Le château de Martainville porte un secret dans ses murs: le plan de ses pièces, absolument symétrique, n'a rien à voir avec ce qu'on construisait alors en Normandie. Quand Jacques Le Pelletier, grand armateur rouennais, acquiert le fief en 1482, il commande une demeure ordinaire. Mais vers 1500, sa vie bascule. Son frère cadet meurt, il hérite de tous ses biens et renonce au commerce. C'est alors qu'il décide de transformer sa maison campagnarde en château, et de lui donner une forme révolutionnaire.

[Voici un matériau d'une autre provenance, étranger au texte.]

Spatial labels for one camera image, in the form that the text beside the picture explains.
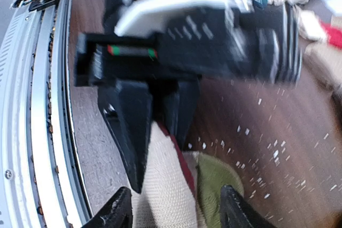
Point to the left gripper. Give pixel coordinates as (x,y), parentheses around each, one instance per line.
(127,106)

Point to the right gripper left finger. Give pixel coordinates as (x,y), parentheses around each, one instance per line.
(117,212)

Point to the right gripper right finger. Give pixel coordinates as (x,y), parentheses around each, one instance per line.
(236,212)

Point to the beige brown striped long sock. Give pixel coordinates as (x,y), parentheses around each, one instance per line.
(180,189)

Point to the tan brown sock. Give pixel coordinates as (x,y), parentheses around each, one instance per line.
(324,61)

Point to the cream white sock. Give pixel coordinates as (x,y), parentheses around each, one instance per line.
(309,23)

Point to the red and cream sock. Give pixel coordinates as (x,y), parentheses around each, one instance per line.
(334,35)

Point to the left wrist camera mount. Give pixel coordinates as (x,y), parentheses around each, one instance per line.
(219,37)

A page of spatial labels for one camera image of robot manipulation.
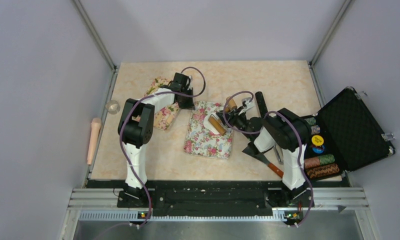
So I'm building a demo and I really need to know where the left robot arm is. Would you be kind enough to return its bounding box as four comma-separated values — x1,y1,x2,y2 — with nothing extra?
117,72,195,207

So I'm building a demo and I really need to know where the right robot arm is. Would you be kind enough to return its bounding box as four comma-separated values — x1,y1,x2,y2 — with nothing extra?
216,107,312,206

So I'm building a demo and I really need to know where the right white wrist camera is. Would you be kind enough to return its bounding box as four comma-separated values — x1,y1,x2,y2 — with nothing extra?
239,97,256,115

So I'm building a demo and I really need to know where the open black poker chip case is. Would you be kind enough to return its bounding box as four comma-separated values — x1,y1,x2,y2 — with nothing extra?
299,87,396,181

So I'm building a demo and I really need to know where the yellow floral cloth pad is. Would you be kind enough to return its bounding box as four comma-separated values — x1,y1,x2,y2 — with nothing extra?
144,76,181,131

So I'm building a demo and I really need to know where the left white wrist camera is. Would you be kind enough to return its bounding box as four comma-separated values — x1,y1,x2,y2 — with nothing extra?
184,75,193,89

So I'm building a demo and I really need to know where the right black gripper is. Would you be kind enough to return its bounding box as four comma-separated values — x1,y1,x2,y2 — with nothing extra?
217,106,254,141

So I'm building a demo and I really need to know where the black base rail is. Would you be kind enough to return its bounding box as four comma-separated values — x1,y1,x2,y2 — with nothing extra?
67,180,369,224

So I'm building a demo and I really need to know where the black ridged rolling stick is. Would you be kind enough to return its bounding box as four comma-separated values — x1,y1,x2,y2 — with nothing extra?
254,91,269,119

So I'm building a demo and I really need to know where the white dough piece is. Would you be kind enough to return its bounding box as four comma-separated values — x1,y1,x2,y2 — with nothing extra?
203,113,225,135

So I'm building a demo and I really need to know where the wooden double-ended rolling pin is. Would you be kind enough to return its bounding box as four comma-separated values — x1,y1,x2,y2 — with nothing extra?
203,97,238,136

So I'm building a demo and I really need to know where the metal scraper with red handle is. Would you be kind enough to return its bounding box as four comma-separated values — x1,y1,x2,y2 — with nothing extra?
242,142,284,178

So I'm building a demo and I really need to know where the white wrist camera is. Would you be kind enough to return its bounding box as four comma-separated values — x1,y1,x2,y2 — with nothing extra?
239,97,256,115
184,75,193,89

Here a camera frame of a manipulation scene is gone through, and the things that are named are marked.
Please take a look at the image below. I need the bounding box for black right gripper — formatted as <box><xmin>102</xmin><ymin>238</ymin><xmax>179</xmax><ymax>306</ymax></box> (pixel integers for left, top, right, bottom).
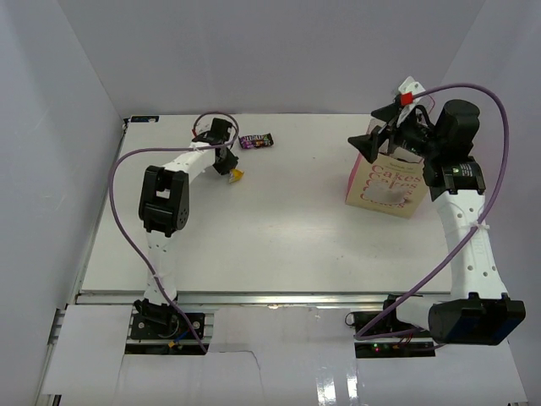
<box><xmin>349</xmin><ymin>103</ymin><xmax>444</xmax><ymax>163</ymax></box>

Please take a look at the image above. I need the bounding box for yellow candy bar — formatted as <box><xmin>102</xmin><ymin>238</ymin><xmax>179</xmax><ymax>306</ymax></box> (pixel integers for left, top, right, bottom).
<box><xmin>228</xmin><ymin>168</ymin><xmax>244</xmax><ymax>184</ymax></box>

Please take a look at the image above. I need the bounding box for beige paper cakes bag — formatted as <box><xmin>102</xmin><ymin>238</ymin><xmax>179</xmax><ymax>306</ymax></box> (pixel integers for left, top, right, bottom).
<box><xmin>345</xmin><ymin>143</ymin><xmax>429</xmax><ymax>218</ymax></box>

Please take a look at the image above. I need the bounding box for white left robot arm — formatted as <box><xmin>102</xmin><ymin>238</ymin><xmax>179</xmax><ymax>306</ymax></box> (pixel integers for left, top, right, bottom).
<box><xmin>134</xmin><ymin>118</ymin><xmax>238</xmax><ymax>337</ymax></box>

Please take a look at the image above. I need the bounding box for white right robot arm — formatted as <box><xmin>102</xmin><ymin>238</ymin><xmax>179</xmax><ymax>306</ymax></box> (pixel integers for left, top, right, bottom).
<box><xmin>348</xmin><ymin>99</ymin><xmax>526</xmax><ymax>346</ymax></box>

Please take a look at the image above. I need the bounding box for purple candy bag small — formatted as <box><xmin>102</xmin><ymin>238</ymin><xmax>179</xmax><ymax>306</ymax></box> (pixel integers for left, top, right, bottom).
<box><xmin>238</xmin><ymin>133</ymin><xmax>274</xmax><ymax>150</ymax></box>

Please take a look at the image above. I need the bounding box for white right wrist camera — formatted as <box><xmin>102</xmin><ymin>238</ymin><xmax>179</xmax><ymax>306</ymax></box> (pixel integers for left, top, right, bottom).
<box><xmin>396</xmin><ymin>76</ymin><xmax>425</xmax><ymax>127</ymax></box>

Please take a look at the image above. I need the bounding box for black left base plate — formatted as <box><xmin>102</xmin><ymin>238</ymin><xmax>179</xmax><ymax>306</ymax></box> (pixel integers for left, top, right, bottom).
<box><xmin>128</xmin><ymin>313</ymin><xmax>205</xmax><ymax>340</ymax></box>

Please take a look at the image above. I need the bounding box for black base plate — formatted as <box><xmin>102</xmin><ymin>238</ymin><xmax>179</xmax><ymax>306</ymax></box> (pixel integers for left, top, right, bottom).
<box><xmin>344</xmin><ymin>311</ymin><xmax>429</xmax><ymax>337</ymax></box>
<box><xmin>128</xmin><ymin>313</ymin><xmax>205</xmax><ymax>340</ymax></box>

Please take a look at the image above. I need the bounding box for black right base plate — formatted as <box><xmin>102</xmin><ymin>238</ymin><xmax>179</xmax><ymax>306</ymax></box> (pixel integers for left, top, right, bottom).
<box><xmin>344</xmin><ymin>311</ymin><xmax>429</xmax><ymax>337</ymax></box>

Un large couloir traverse le corps de logis, précédant un escalier placé en façade arrière. À chaque étage, des couloirs desservent les pièces de manière à les rendre toutes indépendantes les unes des autres. Rez-de-chaussée: les salles et les offices. Étages: les chambres. Rien de comparable à ce qui existait. Ce plan répond à une exigence nouvelle: accueillir de nombreux convives, disposer de chambres séparées, et pouvoir sortir aisément vers le vaste jardin d'agrément. Le château inspire Chenonceau, et plus d'une dizaine d'édifices du XVIe siècle en Normandie s'en inspireront.
Construit en briques cuites sur place et pierres blanches de Vernon, le logis se dresse au centre d'une cour fermée de hauts murs, cantonné de quatre tours aux toitures coniques. Des briques vernissées noires y dessinent des cœurs, des croix, des losanges. Après un long abandon au XIXe siècle, l'État l'achète en 1906 avant sa démolition, le restaure, et le transforme en musée des Traditions et Arts Normands, ouvert depuis 1964.